Josephine Meckseper and Paulina Pobocha in Conversation
A conversation between artist Josephine Meckseper and curator Paulina Pobocha centered on Meckseper’s body of work and her new catalog monograph published by Sternberg and Frac des Pays de la Loire. Meckseper and Pobocha will explore the artist’s complex family narrative, contextualize inter-war, wartime, and post-war German art, and discuss Meckseper’s exhibition at the Frac des Pays de la Loire.
For the last two decades, Josephine Meckseper has created large-scale installations, sculptures, paintings, and films that simultaneously expose and encase signifiers such as advertisements, political imagery, and everyday objects to form an exploration into the collective unconscious of our time. The artist’s exhibition at the Frac des Pays de la Loire is her first major institutional survey show in France. Taking place at the Frac, Carquefou, and the associated HAB Galerie in Nantes, the twofold exhibition brings together a selection of significant works by the artist from the last fifteen years and an artist-curated selection of works from the Frac’s collection. Meckseper creates a dialogue around gender and scale by including artworks by Becky Beasley, Karla Black, Kate Blacker, Katinka Bock, Monica Bonvicini, Claire Fontaine, Melanie Counsell, Jason Dodge, Lili Dujourie, Michel Gerson, Johannes Kahrs, Sister Corita Kent, Louise Lawler, Sherrie Levine, Jack Pierson, Martha Rosler, Rosemarie Trockel, and Valie Export. Partly informed by the abandoned industrial landscape and the old shipping cranes surrounding the gallery in Nantes, as well as by the escalating “yellow vest” protests across France, Meckseper’s own monumental sculptures and politically charged works intersect with the artworks from the collection, which are exhibited in part on wood and mirror shelves designed by Meckseper, providing an additional conceptual mode of display and narrative. An in-depth essay on the exhibition by writer and critic Joshua Decter accompanies the exhibition views and index of works in the catalogue.
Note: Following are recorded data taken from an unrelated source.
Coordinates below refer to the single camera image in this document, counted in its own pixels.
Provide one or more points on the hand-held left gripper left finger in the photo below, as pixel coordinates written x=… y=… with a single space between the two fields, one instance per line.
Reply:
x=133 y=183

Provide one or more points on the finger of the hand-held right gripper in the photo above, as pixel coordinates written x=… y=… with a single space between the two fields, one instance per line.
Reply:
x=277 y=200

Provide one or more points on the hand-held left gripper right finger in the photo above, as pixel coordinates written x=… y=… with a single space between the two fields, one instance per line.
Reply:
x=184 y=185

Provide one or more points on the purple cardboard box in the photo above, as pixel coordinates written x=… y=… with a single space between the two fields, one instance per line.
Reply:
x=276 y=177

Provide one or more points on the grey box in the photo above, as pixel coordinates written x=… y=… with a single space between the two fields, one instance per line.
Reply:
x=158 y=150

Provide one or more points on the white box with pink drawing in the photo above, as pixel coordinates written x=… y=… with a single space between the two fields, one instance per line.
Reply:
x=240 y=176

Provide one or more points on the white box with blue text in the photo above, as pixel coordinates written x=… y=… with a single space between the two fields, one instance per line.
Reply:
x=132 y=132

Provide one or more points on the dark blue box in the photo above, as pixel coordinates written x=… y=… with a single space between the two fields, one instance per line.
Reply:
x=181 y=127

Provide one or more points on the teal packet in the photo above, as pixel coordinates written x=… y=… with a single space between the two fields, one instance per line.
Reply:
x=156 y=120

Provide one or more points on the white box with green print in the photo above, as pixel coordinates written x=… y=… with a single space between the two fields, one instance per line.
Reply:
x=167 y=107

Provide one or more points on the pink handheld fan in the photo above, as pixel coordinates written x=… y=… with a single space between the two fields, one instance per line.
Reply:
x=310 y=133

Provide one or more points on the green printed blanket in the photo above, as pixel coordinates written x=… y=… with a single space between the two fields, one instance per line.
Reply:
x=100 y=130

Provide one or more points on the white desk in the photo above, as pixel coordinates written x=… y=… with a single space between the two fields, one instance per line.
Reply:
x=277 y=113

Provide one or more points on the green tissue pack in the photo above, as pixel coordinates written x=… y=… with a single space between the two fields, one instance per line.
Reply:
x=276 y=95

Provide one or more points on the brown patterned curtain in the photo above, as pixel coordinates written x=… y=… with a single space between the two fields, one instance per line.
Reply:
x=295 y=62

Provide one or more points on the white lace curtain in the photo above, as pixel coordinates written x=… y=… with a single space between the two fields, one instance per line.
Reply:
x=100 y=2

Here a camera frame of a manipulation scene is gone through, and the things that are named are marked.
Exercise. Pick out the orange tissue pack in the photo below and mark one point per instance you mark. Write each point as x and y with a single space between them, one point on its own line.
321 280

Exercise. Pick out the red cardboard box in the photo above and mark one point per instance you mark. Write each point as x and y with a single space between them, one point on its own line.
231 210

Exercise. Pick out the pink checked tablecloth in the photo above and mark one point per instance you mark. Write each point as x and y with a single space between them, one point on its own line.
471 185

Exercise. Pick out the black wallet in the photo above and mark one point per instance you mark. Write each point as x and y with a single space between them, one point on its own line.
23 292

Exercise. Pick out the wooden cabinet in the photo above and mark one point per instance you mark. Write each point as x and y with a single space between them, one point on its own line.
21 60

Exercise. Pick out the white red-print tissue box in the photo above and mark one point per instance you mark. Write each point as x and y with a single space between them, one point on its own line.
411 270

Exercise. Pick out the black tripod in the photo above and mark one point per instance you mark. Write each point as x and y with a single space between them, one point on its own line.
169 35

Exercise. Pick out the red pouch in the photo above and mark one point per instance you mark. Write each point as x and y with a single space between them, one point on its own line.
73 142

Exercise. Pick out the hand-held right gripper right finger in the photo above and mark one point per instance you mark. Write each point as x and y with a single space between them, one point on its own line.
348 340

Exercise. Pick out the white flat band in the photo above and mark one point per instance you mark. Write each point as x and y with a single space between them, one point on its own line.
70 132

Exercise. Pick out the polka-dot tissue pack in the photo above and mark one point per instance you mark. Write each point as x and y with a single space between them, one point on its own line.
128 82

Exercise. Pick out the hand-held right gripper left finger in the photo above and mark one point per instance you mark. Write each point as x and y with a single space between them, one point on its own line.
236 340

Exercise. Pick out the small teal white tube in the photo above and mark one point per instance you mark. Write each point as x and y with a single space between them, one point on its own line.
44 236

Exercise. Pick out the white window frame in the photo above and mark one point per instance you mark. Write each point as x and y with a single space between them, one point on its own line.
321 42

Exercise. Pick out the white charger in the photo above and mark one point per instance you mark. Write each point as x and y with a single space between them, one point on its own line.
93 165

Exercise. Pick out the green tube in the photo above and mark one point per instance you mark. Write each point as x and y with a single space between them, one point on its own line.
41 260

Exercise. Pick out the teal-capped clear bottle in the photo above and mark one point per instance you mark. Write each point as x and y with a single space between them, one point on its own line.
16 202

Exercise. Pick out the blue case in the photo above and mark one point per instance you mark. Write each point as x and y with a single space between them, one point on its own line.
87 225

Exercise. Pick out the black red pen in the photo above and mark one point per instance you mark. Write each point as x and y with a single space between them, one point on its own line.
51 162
Josephine Meckseper, born in Lilienthal, Germany, lives and works in New York. She received her MFA at the California Institute of the Arts, Los Angeles in 1992. Meckseper’s large-scale installations, vitrines and films create a window into the collective unconscious of our time. Her works have been exhibited in numerous international solo museum shows worldwide, including her most recent survey exhibition at the Frac des Pays de la Loire (2019); Neuer Aachener Kunstverein, Aachen, Germany (2014); The Parrish Art Museum, Water Mill, NY (2013); Kunsthalle Münster, Germany (2009); Migros Museum für Gegenwartskunst, Zurich (2009); and Kunstmuseum Stuttgart, German (2007.) Her work was included in numerous biennales, such as the Taipei Biennial 2014, Taiwan, curated by Nicolas Bourriaud (2014); Sharjah Biennial, United Arab Emirates, curated by Suzanne Cotter (2011); Whitney Biennale 2010, New York, curated by Francesco Bonami and Gary Carrion-Murayari (2010); the 2nd International Biennial of Contemporary Art of Seville, Spain, curated by Okwui Enwezor (2006); Whitney Biennial 2006, New York, curated by Chrissie Iles and Philippe Vergne. Her works are in the permanent collections of many major institutions, including the Metropolitan Museum, New York, The Museum of Modern Art, New York, the Solomon R. Guggenheim Museum, New York, the Whitney Museum of American Art, and the Hammer Museum, Los Angeles. Her recent film Pellea[s], 2018 includes footage of the historical event of the 45th Presidential Inauguration and concurrent protests filmed by the artist. Meckseper’s first public project in New York, Manhattan Oil Project, commissioned by Art Production Fund was installed adjacent to Times Square in 2012.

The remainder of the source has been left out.